Finished product. Beneath the skin, we’re all pinkish. This is not meant to be a profound statement.
I’m a perfectionist. If I had to do this again, I would not put the black at the outside, because it doesn’t look like soot, but third-degree burn (which it isn’t if it’s at the outer edge. I would slather it in thick gelatin around the edges and over the pink parts to give it a more three-dimensional look and maybe build up some blisters with gelatin. 

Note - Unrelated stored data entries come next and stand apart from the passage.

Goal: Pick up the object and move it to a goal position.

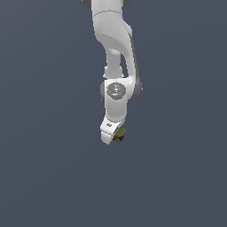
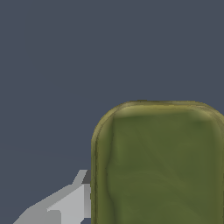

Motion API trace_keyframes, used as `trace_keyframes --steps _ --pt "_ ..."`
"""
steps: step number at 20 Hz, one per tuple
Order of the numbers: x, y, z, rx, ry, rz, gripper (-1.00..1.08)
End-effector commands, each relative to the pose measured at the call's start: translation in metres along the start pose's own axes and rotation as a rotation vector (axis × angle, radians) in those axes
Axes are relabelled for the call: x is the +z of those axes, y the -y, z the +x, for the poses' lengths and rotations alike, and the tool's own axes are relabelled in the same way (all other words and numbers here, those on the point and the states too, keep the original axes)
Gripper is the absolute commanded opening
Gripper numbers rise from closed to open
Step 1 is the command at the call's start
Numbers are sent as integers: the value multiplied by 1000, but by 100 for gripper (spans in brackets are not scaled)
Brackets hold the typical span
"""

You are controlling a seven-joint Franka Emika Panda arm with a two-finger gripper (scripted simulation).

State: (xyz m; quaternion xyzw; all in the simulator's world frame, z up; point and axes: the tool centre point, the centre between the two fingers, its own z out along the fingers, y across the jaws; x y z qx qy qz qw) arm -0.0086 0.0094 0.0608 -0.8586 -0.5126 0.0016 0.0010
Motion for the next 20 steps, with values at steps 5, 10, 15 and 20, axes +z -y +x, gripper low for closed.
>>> trace_keyframes --steps 5,10,15,20 --pt "-10 -1 -50 2 -1 -4 -100" --pt "-19 0 -105 2 -1 -4 -100" --pt "-27 0 -156 2 -2 -4 -100" --pt "-33 -1 -192 2 -2 -4 -100"
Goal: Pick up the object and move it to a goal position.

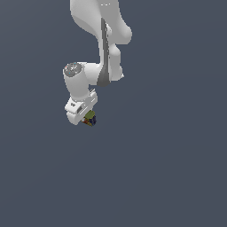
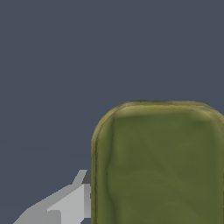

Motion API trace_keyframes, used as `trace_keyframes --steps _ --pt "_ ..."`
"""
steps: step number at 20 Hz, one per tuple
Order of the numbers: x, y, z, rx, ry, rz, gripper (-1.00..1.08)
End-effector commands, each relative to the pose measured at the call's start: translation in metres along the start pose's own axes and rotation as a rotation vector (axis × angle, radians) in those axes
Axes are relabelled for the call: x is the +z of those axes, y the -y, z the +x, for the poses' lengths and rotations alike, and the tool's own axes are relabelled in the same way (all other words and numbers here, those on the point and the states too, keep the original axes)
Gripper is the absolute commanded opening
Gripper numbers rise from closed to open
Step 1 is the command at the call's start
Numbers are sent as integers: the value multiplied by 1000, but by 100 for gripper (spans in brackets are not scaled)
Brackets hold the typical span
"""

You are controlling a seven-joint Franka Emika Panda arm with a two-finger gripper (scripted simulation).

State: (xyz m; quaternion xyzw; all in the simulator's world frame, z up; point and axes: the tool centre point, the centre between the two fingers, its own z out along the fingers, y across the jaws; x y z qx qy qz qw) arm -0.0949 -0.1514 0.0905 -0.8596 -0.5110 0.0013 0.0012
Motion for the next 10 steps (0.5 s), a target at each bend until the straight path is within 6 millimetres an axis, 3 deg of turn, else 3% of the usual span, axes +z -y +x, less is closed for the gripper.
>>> trace_keyframes --steps 1,5,10 --pt "-4 -1 -15 -2 -1 -4 -100" --pt "-7 -2 -29 -2 -1 -3 -100" --pt "-7 -4 -33 -2 -1 -3 -100"
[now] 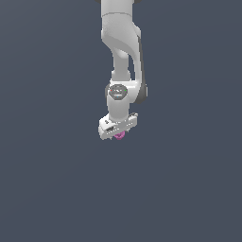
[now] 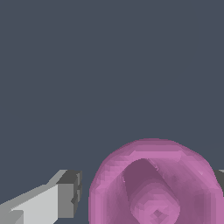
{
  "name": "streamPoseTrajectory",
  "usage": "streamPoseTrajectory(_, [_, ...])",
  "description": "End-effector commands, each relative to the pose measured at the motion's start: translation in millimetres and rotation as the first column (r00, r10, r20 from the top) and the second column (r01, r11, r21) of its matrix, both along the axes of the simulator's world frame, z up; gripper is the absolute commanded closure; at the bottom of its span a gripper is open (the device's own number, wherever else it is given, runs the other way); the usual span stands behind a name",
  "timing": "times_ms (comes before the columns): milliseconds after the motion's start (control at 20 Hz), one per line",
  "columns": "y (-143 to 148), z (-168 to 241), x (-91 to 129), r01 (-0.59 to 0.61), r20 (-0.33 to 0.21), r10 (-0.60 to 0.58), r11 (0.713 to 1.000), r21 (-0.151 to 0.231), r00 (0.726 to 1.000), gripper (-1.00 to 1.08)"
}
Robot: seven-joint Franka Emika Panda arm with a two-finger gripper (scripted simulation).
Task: Pick up the object and move it to a goal position.
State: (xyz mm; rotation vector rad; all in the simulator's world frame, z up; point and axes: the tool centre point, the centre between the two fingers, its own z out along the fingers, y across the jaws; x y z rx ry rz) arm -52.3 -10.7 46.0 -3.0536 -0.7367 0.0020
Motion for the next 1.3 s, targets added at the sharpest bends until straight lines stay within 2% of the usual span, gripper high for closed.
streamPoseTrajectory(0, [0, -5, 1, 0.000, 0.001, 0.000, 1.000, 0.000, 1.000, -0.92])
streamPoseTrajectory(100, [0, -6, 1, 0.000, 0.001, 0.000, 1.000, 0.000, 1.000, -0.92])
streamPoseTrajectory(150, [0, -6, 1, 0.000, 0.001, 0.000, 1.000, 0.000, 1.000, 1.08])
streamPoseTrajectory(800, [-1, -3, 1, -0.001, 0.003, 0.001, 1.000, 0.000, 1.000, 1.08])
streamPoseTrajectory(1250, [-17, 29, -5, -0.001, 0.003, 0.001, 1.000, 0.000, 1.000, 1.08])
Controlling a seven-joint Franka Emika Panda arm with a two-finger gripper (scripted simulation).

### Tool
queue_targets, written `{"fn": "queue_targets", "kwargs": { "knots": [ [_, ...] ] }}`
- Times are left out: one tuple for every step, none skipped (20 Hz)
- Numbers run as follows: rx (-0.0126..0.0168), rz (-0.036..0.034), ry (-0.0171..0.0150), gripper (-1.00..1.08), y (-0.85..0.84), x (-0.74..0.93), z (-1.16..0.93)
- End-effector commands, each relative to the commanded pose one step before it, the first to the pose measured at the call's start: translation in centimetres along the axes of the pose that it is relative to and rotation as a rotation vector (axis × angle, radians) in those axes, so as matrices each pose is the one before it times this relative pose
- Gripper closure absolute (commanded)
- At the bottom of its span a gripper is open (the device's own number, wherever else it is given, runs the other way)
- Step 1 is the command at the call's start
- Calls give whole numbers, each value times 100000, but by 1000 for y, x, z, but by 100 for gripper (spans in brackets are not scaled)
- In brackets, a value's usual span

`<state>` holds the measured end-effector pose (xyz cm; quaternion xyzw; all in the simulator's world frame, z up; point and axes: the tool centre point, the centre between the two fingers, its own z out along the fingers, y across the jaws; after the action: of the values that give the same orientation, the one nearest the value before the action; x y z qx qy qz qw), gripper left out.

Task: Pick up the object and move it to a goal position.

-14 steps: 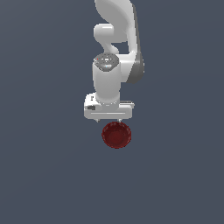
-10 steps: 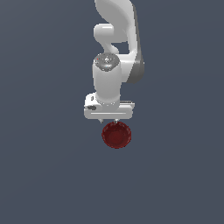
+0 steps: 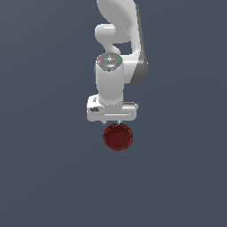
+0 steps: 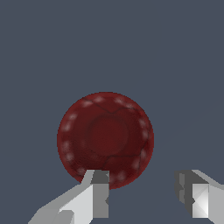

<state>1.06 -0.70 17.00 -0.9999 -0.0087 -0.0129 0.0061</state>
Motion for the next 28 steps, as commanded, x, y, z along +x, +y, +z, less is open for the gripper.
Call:
{"fn": "queue_targets", "kwargs": {
  "knots": [
    [337, -830, -271, -20, 13, 59, 131],
    [209, -546, -174, -20, 11, 37, 80],
    [250, -638, -197, -20, 8, 45, 93],
    [293, -728, -218, -20, 8, 52, 105],
    [334, -818, -242, -20, 12, 58, 118],
    [378, -911, -266, -20, 13, 64, 131],
    [424, -1000, -285, -20, 16, 70, 144],
    [476, -1096, -305, -20, 17, 77, 157],
    [530, -1193, -323, -20, 21, 83, 171],
    [587, -1289, -337, -20, 24, 90, 184],
    [647, -1387, -349, -20, 28, 96, 197],
    [711, -1485, -357, -20, 32, 102, 210],
    [778, -1582, -360, -20, 37, 108, 223],
    [848, -1679, -359, -20, 42, 114, 235],
    [920, -1776, -353, -20, 48, 120, 247],
    [995, -1871, -341, -20, 55, 125, 258],
    [1047, -1919, -315, -20, 60, 127, 263],
    [1072, -1918, -279, -20, 64, 125, 260],
    [1096, -1916, -241, -20, 69, 124, 257],
    [1118, -1914, -202, -20, 73, 122, 253],
    [1137, -1911, -162, -20, 78, 120, 249],
    [1156, -1909, -121, -20, 82, 118, 246],
    [1174, -1908, -79, -20, 87, 115, 242],
    [1189, -1906, -36, -20, 91, 113, 237],
    [1204, -1905, 8, -20, 95, 110, 233],
    [1216, -1903, 52, -20, 100, 107, 228],
    [1227, -1901, 98, -20, 105, 105, 223],
    [1236, -1900, 144, -20, 109, 102, 218]
  ]
}}
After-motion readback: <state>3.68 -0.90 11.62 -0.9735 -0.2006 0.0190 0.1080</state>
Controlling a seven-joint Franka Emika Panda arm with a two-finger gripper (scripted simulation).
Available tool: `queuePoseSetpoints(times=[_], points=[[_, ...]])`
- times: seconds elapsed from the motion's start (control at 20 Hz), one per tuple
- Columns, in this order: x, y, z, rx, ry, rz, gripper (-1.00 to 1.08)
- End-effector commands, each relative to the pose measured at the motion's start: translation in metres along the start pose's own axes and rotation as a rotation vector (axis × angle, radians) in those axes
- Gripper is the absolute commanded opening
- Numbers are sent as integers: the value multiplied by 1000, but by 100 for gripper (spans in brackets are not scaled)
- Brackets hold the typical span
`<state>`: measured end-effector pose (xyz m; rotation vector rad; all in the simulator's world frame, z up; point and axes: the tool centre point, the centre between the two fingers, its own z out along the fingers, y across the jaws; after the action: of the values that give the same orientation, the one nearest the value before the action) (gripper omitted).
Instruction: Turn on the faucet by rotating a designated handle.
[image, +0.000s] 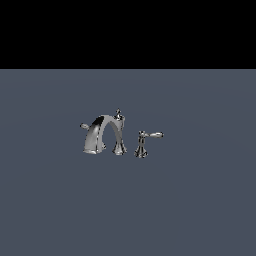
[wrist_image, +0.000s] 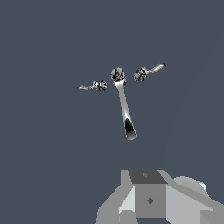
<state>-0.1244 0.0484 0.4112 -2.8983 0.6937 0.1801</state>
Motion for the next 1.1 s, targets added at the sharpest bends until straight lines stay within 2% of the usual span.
queuePoseSetpoints(times=[0.0, 0.55, 1.05], points=[[12, -12, 13, 14, -15, 71, -100], [61, -57, 78, 30, -60, 395, -100], [100, -89, 147, 11, -51, 699, -100]])
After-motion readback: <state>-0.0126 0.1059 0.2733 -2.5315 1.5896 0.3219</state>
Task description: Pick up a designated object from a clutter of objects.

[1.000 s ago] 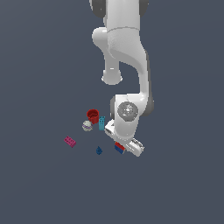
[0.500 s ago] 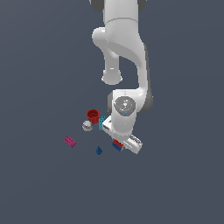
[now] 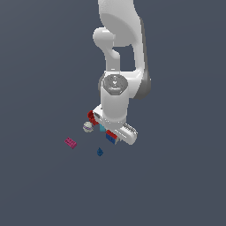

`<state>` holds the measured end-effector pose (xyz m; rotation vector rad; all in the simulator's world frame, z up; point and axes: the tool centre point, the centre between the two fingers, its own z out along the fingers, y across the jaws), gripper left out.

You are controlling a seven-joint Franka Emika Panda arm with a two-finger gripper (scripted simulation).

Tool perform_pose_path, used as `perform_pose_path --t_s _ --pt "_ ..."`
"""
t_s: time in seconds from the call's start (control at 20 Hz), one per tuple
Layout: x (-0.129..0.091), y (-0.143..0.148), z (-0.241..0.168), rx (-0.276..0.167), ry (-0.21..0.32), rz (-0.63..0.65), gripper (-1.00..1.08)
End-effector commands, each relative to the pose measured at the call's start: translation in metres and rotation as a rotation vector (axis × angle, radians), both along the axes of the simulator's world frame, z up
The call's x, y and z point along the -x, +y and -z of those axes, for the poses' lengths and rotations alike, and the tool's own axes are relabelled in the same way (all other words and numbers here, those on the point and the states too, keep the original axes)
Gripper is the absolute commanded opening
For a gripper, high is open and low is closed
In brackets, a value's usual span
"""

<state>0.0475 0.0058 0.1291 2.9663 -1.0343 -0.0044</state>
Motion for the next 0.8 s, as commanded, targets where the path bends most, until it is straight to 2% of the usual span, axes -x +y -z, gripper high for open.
perform_pose_path --t_s 0.0,0.75 --pt "0.005 -0.013 -0.027 -0.001 -0.003 0.001 -1.0" --pt "0.034 -0.088 -0.187 -0.001 -0.003 0.001 -1.0"
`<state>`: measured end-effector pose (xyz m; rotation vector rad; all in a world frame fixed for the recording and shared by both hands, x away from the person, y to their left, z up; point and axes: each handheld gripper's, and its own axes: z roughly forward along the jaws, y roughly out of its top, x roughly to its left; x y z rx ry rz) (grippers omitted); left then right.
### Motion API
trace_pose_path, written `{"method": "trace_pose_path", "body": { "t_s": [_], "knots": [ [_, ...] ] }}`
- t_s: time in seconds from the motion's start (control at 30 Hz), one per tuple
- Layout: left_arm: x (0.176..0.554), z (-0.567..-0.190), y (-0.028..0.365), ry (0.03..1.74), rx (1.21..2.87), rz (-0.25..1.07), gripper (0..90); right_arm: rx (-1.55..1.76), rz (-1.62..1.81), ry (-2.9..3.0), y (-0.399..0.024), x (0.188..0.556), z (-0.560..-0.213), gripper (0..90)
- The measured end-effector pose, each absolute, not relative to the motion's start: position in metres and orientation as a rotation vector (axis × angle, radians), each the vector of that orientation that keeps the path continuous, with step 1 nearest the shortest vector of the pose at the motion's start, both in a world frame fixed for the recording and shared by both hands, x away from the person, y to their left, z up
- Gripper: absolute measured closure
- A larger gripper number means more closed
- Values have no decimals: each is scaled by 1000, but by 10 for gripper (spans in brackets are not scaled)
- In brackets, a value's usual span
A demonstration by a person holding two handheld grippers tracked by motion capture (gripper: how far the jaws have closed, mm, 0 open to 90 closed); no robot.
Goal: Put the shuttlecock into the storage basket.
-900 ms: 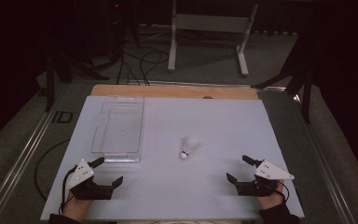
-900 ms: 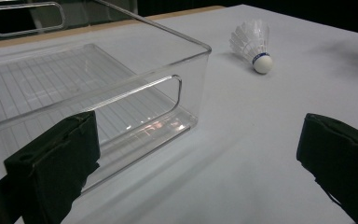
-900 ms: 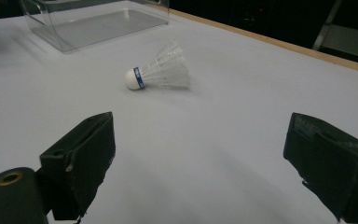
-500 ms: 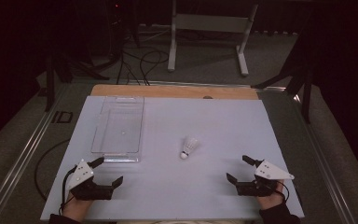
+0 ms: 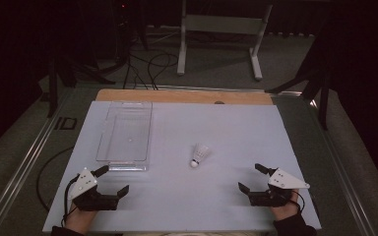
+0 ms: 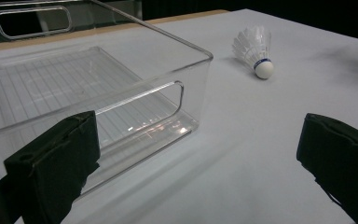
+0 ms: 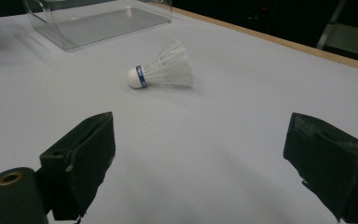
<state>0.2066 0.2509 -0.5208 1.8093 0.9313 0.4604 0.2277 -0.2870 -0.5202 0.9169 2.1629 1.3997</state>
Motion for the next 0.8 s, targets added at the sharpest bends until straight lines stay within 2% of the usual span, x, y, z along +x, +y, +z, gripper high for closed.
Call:
{"method": "trace_pose_path", "body": {
  "t_s": [0.47,0.8],
  "knots": [
    [208,-503,245,969,1806,405,0,913,1400,2164,-286,228,-520,93],
    [213,-469,235,915,1877,409,0,910,1405,2157,-284,228,-518,93]
  ]
}}
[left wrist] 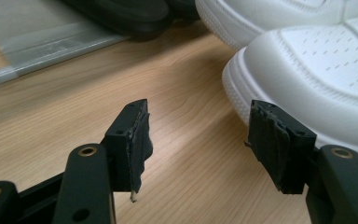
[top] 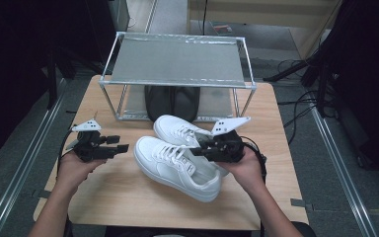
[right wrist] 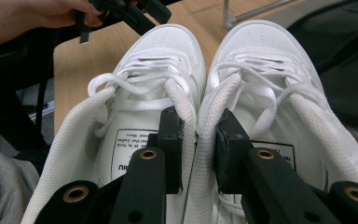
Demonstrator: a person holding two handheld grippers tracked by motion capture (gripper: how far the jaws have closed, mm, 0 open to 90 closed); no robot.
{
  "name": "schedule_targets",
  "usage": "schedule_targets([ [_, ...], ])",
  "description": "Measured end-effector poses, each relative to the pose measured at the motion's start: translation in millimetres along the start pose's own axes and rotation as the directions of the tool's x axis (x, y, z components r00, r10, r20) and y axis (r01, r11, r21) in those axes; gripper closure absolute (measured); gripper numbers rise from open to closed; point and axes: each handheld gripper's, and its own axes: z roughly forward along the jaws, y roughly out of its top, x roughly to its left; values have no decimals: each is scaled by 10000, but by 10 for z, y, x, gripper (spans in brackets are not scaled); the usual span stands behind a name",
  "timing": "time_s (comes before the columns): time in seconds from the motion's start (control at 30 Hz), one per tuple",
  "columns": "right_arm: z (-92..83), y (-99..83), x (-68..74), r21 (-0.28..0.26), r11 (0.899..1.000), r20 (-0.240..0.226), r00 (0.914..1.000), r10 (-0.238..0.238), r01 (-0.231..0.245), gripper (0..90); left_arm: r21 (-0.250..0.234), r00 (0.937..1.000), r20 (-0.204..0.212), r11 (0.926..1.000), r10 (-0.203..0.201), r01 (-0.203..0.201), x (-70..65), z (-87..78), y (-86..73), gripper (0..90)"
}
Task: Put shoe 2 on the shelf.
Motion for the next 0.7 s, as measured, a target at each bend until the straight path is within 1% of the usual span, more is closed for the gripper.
schedule_targets([
  [0.07,-4,71,-49,-5,9999,-223,9996,-160,160,766,15,9999,-108,10000,-86,86,15,-33,-25,390],
  [0.1,-1,101,-87,-6,9998,-436,9988,-220,219,767,-36,9997,-232,9999,-111,110,20,-47,-38,391],
  [0.2,25,173,-210,-86,9991,-1028,9938,-417,410,767,-188,9991,-392,9997,-159,151,34,-97,-63,392],
  [0.23,37,205,-237,-125,9992,-1113,9930,-400,389,767,-197,9991,-405,9997,-125,117,50,-113,-68,392],
  [0.33,67,338,-300,-127,9990,-1365,9896,-448,435,768,-204,9985,-487,9995,-235,225,67,-135,-97,392],
  [0.5,107,630,-378,-141,9963,-1422,9861,-858,846,767,-272,9979,-521,9989,-391,377,93,-181,-133,392],
  [0.53,109,689,-396,-143,9967,-1531,9848,-816,804,767,-244,9979,-539,9991,-372,359,97,-190,-140,392],
  [0.57,113,746,-426,-162,9972,-1751,9817,-752,735,768,-238,9977,-574,9991,-359,346,97,-199,-148,392],
  [0.6,113,798,-450,-292,9962,-1866,9787,-860,820,768,-284,9976,-575,9989,-395,379,97,-206,-156,392],
  [0.63,114,867,-475,-383,9963,-2052,9752,-835,772,768,-303,9975,-568,9987,-426,409,96,-211,-158,392],
  [0.7,108,964,-489,-508,9955,-2202,9714,-894,801,768,-311,9975,-578,9987,-410,393,96,-225,-168,392],
])
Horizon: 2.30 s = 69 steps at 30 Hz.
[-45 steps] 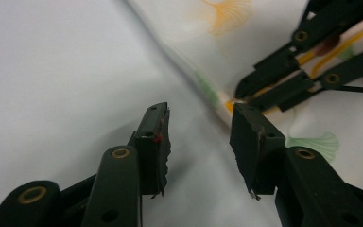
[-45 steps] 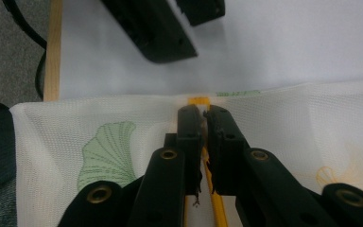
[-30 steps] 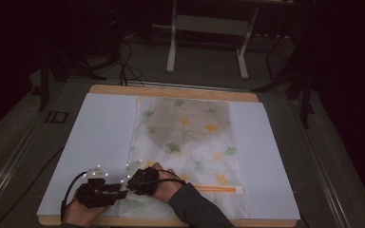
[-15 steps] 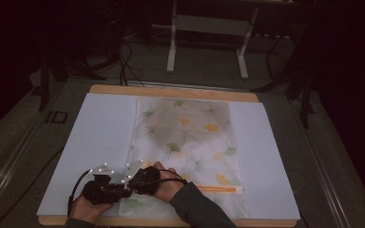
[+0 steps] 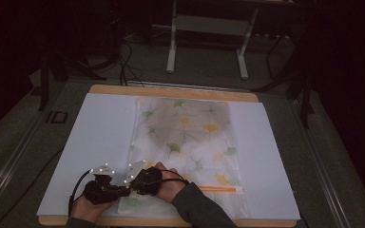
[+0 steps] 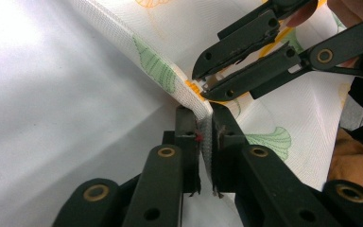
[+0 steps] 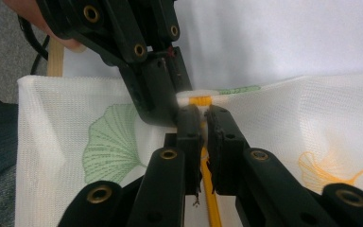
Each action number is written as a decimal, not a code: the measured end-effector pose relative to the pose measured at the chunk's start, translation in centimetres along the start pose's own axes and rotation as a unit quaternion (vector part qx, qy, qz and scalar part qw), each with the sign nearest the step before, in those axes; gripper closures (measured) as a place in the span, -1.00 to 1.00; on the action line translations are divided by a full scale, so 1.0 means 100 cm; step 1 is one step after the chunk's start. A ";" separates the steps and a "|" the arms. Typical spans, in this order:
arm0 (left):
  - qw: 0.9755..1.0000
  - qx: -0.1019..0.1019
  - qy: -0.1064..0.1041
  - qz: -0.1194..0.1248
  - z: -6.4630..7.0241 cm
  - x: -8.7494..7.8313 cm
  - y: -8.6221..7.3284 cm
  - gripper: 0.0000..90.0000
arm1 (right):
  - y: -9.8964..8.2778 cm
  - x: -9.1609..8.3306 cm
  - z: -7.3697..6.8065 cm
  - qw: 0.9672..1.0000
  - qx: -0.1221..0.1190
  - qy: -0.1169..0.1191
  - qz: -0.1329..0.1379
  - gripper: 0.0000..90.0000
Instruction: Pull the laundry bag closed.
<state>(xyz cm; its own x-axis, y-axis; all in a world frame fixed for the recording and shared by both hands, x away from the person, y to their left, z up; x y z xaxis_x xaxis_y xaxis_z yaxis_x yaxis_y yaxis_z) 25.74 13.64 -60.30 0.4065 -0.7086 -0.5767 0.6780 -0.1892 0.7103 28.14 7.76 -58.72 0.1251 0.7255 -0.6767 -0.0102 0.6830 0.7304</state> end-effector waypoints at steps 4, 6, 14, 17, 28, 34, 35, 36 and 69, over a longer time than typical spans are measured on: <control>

I’ll be honest — I think I keep getting gigs because nobody’s found anyone else locally who claims to do moulage. I think I have about six gigs a year. Let’s see: Missouri Hope, New York Hope, Atlantic Hope, CERT training in the spring, the prison simulation and night training for the Emergency and Disaster Management students, and the high school docudrama. I guess that’s seven. I sometimes also do moulage for the Emergency Medical Responder testing, nurses’ training, and the active shooter training on campus.
It’s a lot of fun and I feel appreciated when I do this. I lead a crew of about 4-6 people (including my husband), I create better and better works through learning and studying moulage, and my time goes toward the greater good. It’s a largely anonymous job — you’ll never see pictures of me in any of the CHSE promotionals, and I’m subsumed as a member of the “moulage crew”. But when people compliment the moulage, I know that I’ve contributed my skills in moulage and teaching to the rest of the crew.